Just as George Soros was accused of “breaking the pound”, and was consequently touted as a figure of financial villainy, those who shorted the shit out of Luna were able to make some extremely impressive profits for their (correct) speculation. The ramifications for allowing a faulty stablecoin to continue to exist, when one knows that it isn’t strong enough to withstand attacks, are extreme.
The classic trolley problem posits the question of whether it is morally acceptable to take one life to save five.
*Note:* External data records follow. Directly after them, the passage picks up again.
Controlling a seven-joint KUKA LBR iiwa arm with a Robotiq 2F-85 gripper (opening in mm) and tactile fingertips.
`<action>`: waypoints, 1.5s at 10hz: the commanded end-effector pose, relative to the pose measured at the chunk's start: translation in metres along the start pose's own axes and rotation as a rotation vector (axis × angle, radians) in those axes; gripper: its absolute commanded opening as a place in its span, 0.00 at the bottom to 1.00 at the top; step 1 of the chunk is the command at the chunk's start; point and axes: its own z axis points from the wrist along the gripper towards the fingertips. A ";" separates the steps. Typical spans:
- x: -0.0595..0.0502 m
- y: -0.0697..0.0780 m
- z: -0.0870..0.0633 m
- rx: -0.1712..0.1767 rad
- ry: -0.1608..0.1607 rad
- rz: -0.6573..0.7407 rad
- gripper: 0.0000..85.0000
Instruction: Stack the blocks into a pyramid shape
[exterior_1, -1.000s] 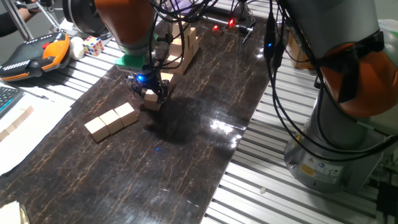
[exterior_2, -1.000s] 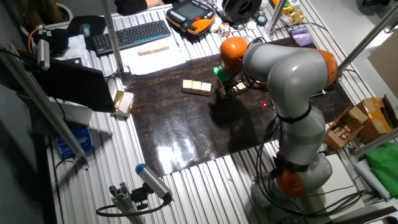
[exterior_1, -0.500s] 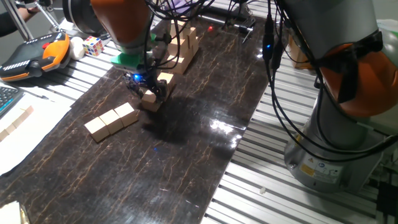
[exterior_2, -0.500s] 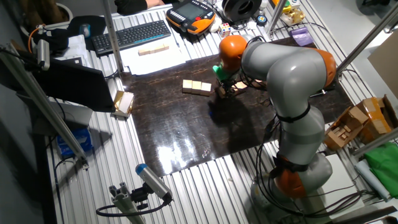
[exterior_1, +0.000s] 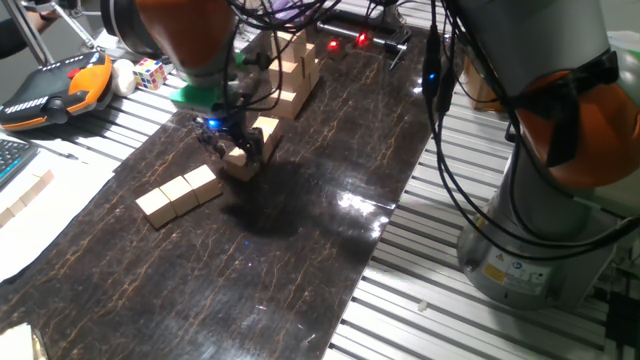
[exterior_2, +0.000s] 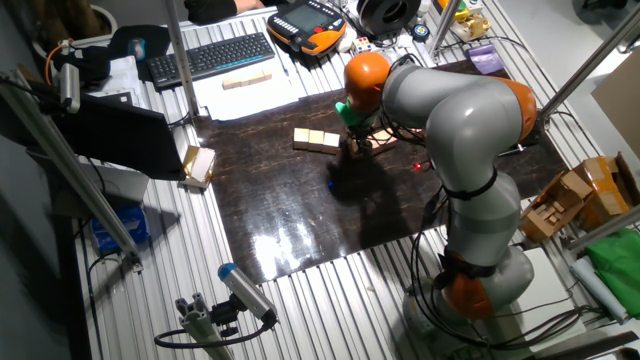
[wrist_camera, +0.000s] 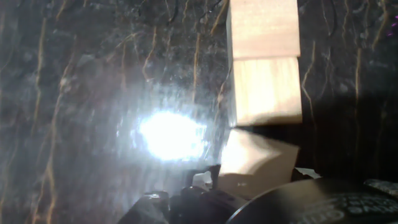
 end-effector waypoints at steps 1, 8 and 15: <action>0.005 0.001 -0.005 -0.001 -0.003 -0.011 0.78; 0.010 -0.002 -0.006 0.008 0.028 -0.126 0.78; 0.008 -0.012 -0.004 -0.030 0.084 -0.118 0.45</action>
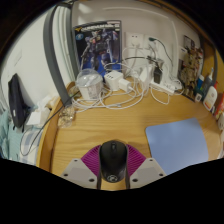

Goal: Arrange mouse

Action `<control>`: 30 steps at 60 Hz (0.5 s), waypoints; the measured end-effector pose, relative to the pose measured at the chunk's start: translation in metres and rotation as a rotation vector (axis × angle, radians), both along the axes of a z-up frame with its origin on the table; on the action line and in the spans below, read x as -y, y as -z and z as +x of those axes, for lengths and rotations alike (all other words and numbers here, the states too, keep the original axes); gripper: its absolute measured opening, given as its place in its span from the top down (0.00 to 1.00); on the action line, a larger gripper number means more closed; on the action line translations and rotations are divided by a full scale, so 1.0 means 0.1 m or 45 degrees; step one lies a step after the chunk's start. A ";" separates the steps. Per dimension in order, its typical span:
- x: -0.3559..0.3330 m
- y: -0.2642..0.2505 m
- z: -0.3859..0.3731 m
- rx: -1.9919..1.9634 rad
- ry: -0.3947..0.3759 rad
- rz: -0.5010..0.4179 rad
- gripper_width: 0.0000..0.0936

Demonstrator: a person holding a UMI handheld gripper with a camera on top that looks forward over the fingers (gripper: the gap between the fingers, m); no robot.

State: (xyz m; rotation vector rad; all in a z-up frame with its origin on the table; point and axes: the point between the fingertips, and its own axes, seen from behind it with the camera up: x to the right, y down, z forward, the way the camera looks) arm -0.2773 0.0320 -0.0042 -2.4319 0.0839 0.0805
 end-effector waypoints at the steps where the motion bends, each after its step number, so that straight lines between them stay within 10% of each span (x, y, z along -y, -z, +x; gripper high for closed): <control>1: 0.01 0.00 -0.01 0.008 -0.014 -0.009 0.65; 30: -0.48 -3.09 1.19 0.129 0.071 0.571 0.65</control>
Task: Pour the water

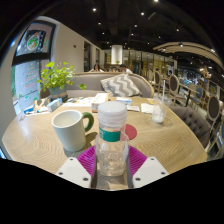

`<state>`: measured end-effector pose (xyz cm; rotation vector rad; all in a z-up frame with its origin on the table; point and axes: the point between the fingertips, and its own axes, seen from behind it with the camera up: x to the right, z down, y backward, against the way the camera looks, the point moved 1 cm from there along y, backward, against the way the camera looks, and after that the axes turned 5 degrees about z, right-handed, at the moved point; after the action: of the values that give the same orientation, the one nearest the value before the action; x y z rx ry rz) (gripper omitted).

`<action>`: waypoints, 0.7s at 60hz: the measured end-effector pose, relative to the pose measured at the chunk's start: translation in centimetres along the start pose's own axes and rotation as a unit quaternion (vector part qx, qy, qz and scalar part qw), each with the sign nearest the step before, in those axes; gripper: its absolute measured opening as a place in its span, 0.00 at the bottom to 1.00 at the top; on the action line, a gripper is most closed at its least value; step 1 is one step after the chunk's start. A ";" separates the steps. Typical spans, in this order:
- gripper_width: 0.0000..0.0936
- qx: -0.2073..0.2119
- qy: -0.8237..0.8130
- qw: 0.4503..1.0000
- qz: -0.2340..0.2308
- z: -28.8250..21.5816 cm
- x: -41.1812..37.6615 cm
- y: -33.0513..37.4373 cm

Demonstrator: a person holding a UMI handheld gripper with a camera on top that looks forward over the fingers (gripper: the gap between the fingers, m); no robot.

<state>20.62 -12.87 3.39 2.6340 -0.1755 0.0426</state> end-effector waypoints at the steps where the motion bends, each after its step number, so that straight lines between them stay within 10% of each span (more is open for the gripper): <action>1: 0.42 -0.004 0.003 1.000 0.002 0.0 0.1 0.0; 22: 0.41 0.023 0.234 0.962 0.140 -9.8 5.3 0.9; 42: 0.40 0.072 0.635 0.736 0.221 -16.0 1.7 -1.2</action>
<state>22.52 -4.35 16.98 2.0261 -0.2950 1.9673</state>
In the case of structural market inefficiencies compounding the potential risk of themselves with all the enthusiasm and parabolic growth of Metcalfe’s Law, a decision to destroy a market in the short term is a decision to save exponentially more people in the long term, and will eventually result in healthier and more stable free markets — “lemons” will be exposed and truly useful assets that can stand the test of time will remain.
The silver lining to this fiasco are the lessons learned by the industry as a whole (or at least, one would hope that many in the industry will have learned): principally that scepticism of yield is healthy, algorithmic stablecoins are riskier than their alternatives, and most importantly that cryptocurrencies other than Bitcoin have inferior property rights, even when one takes self custody. Bitcoiners should be cautious not to exercise too much schadenfreude at watching this failure, after all Terra dumped 80,000 Bitcoin on the market in a matter of hours. Collapses such as Terra are brutal for many people, and ought to be a cautionary tale for exuberance and lack of appropriate due diligence; the silver linings will shine most brightly when people learn from their mistakes, and that it is crucial to manage funds responsibly.